- **Task to complete**
All lines from the one containing "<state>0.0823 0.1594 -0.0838" through the end of the data below are to be transcribed exactly. Leave out the rest.

- **Data**
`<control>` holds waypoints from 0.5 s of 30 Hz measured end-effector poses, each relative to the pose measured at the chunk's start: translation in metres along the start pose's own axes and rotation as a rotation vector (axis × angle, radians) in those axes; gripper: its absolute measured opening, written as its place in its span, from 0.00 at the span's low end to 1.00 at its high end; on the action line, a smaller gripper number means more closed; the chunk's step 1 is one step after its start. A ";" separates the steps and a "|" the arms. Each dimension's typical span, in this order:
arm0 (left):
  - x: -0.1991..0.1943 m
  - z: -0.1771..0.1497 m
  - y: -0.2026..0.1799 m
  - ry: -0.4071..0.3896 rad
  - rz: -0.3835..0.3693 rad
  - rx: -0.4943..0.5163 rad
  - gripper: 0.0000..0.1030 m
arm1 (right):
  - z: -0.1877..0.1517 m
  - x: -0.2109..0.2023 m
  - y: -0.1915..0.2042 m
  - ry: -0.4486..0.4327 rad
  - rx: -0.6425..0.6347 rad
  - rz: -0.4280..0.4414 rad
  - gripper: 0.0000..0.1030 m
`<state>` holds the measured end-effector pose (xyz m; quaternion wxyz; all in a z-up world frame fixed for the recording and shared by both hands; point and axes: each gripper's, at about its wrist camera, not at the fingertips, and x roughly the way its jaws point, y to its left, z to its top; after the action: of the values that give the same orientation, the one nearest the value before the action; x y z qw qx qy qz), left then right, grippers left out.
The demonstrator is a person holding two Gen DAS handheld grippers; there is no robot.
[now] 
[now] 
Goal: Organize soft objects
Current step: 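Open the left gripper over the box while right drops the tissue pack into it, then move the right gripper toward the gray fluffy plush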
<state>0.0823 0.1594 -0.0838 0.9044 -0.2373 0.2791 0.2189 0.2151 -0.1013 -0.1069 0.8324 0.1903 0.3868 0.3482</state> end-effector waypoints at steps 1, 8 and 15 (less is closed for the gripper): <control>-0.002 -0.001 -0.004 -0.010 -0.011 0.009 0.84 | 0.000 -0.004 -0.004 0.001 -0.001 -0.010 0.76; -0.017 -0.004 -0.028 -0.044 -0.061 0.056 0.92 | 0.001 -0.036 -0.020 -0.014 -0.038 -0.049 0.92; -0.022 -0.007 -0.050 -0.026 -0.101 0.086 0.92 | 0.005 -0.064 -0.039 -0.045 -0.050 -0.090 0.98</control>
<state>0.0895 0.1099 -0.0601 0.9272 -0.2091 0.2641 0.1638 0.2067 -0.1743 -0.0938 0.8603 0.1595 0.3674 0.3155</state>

- **Output for this task**
<state>0.0823 0.1594 -0.0838 0.9044 -0.2373 0.2791 0.2189 0.2151 -0.1013 -0.1069 0.8324 0.1903 0.3868 0.3482</state> end-effector waypoints at steps 1, 8 and 15 (less is closed for the gripper): <control>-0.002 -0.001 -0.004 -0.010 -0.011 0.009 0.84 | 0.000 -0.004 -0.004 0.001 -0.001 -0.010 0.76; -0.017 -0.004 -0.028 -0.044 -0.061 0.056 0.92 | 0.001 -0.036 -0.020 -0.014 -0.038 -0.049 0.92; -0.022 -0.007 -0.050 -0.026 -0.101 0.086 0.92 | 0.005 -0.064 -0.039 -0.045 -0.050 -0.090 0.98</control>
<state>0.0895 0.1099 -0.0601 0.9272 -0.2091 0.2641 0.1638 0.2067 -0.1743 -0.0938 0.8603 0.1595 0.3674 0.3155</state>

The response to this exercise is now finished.